Salix Pharmaceuticals, Inc.
- Company type: Subsidiary
- Industry: Pharmaceuticals
- Founded: 1989; 37 years ago
- Founders: Randy W. Hamilton Lorin K. Johnson
- Headquarters: Bridgewater, New Jersey
- Key people: Mark McKenna (SVP) Carolyn J. Logan (former CEO) Adam C. Derbyshire (former CFO)
- Parent: Bausch Health
- Website: salix.com

= Salix Pharmaceuticals =

American specialty pharmaceutical company

Salix Pharmaceuticals, Inc. is an American specialty pharmaceutical company based in Bridgewater, New Jersey. It is the largest gastroenterology-focused pharmaceutical company in the world. Salix develops prescription drugs and medical devices that prevent and treat various gastrointestinal disorders.

==History==
Salix was founded in 1989 in Sunnyvale, California by Randy W. Hamilton and Lorin K. Johnson.

From 1992 to 2001, the company was headquartered in Palo Alto before relocating to its current headquartered in Raleigh.

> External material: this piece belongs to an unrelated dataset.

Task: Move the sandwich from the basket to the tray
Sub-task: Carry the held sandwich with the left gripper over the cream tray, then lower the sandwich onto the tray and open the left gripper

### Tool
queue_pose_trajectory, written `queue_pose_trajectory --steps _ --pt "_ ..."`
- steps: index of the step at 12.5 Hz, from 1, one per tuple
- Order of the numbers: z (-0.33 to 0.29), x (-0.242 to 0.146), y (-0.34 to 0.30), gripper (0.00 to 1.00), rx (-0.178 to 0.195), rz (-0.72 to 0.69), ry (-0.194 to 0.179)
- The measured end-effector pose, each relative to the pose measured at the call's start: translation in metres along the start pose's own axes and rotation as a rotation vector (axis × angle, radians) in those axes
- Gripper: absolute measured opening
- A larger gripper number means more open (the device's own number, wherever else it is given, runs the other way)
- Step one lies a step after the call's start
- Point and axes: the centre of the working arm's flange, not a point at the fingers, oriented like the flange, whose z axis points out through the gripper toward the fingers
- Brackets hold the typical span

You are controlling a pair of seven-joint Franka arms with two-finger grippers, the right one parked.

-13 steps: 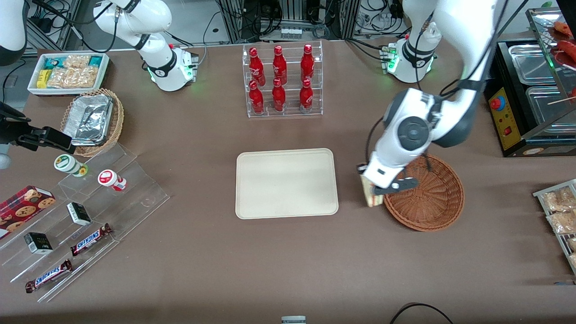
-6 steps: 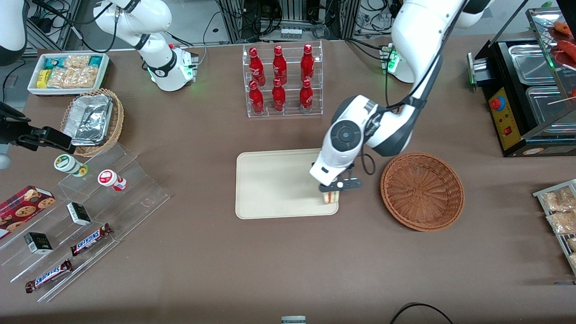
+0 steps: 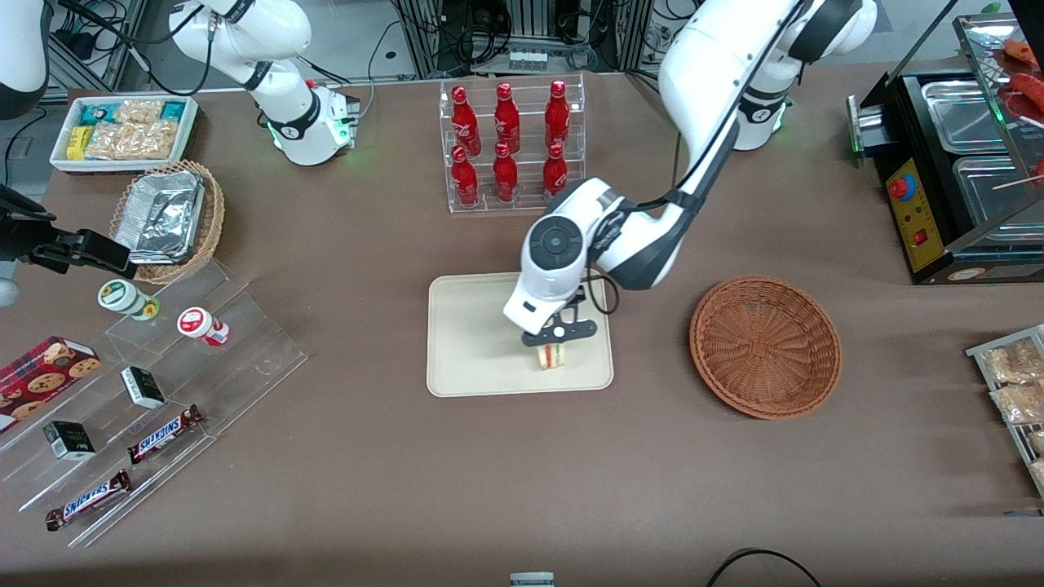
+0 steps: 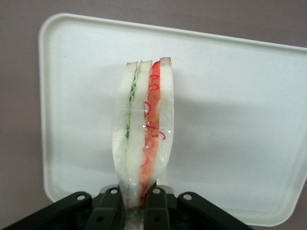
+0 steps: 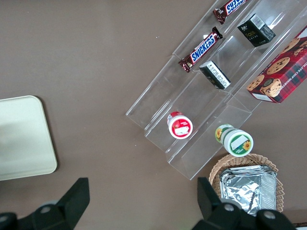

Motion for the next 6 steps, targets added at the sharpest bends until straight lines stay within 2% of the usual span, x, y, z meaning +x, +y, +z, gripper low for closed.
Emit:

In 2003, the company survived a hostile takeover bid from Canadian pharmaceutical company Axcan Pharma Inc, now named Aptalis. In 2004, Salix acquired InKine Pharmaceutical Company, Inc. and its product OsmoPrep for $190M. In 2011, Salix acquired Oceana Therapeutics and its products Deflux and Solesta for $300M. In 2013, Salix acquired Santarus and its products Uceris (oral), Zegerid, Glumetza, Cycloset and Ruconest for $2.6B. Total sales of Salix products in 2014 were $1.1 billion.

In 2010, Salix Pharmaceuticals signed a strategic global agreement with Photocure for Lumacan. Lumacan is a photodynamic colorectal diagnostic intended to significantly improve the detection of precancerous and cancerous lesions in the colon through fluorescence diagnosis. In addition to the development of Lumacan for colorectal cancer, Salix holds the exclusive right to explore and develop products for additional indications involving the diagnosis of gastrointestinal dysplasia and cancer.

In February 2015, Valeant Pharmaceuticals announced it would acquire Salix for $14.5 billion, creating the world leader in gastrointestinal drugs. The deal was completed on April 1, 2015. On the final day of trading, Salix shares traded for $172.81, giving it a market capitalization of $10.9 billion.